Light filled rooms and open floor plans were unheard of until Frank Lloyd Wright in the early 1900s. Electric lights weren’t a commonplace sight in homes until the 1930s. Personal computers didn’t exist until the 1980s.
Heck, pizza delivery wasn’t even a thing until the late 1980s when Domino’s sought to wrest business away from Pizza Hut and raise awareness and dispel doubts with its Noid commercials. (Click here for a walk down memory lane.)
We all laugh now, but 30 years ago people were seriously hesitant to give delivered pizza a try because they were afraid the pizza would smell like cigarettes (if the driver smoked in the car) or that the pizza would end up being stuck to the top of the box and be ruined.
Which brings me back to Akari, a term meaning light as illumination, but also implying the idea of weightlessness, and name given by Isamu Noguchi to his “light sculpture” designs.
We’ve all seen these round fold-able lanterns at least once somewhere whether in a store or a restaurant or maybe even own one (I got mine from Ikea).
Have you ever stopped to question where they came from? I know I’ve always just written them off as evolving from traditional Chinese paper lanterns…Yet, this is what a traditional Chinese lantern looks like:
(Image source: Aliexpress)
As it turns out, Noguchi designed his first Akari light fixtures in 1951 after visiting the town of Gifu and being inspired by the lanterns used by fishermen illuminating the Nagara River at night. The original lamps were created from handmade washi paper and bamboo ribbing, supported by a metal frame.
Genuine Akari models are still made to this day and have a stamped red sun and half moon with Japan written under the symbol on the shade.
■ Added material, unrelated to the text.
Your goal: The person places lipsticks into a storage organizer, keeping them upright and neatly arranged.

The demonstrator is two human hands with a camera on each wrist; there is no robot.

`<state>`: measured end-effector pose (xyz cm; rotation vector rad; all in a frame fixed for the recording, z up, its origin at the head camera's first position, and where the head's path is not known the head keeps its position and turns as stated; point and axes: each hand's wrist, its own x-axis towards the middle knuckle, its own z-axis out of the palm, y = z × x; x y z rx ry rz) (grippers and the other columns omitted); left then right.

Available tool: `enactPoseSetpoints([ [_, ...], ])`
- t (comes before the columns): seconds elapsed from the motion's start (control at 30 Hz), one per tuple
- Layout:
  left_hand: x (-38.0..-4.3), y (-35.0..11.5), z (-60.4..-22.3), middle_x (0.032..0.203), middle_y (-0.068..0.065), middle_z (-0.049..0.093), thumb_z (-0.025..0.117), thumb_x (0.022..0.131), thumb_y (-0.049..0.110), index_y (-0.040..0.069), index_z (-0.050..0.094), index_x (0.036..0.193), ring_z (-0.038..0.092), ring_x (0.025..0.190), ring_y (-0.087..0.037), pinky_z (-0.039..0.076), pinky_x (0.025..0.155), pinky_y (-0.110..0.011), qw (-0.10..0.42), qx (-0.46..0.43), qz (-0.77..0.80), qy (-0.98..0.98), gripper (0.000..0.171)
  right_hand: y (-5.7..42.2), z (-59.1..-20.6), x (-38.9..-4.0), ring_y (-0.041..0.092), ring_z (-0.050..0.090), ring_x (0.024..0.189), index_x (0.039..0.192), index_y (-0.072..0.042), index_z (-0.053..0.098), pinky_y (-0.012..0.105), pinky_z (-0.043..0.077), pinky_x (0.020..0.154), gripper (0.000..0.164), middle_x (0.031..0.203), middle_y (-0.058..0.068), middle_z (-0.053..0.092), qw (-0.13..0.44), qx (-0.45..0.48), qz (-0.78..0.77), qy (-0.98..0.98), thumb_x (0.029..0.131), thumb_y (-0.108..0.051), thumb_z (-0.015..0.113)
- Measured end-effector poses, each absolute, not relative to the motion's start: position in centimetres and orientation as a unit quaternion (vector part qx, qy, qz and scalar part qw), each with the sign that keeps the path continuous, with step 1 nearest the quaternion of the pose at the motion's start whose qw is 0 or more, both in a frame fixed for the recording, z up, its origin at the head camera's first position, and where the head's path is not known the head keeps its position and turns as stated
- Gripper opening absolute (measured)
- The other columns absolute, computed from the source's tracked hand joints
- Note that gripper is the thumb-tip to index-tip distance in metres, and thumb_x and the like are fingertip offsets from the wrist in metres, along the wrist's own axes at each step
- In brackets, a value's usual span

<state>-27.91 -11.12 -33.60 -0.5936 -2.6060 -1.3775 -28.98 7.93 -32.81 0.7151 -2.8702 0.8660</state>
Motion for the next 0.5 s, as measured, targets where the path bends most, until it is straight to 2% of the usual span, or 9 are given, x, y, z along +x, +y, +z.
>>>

Next to the symbol will be the signature “I. Noguchi”.
(Image source: Rakutan)
Though the round ones are the most prevalent, Noguchi designed Akari lamps in a variety of shapes and sizes.
Explicitly told no for the Venice Biennale in 1986 due being viewed as being too commercialized, Naguchi nonetheless exhibited Akari creations as he viewed them to be a synthesize of sculpture and light, which just happens to beautify the home as well.
The exhibition Akari: Sculpture by Other Means runs now until January 27, 2019 at the Noguchi Museum in NYC.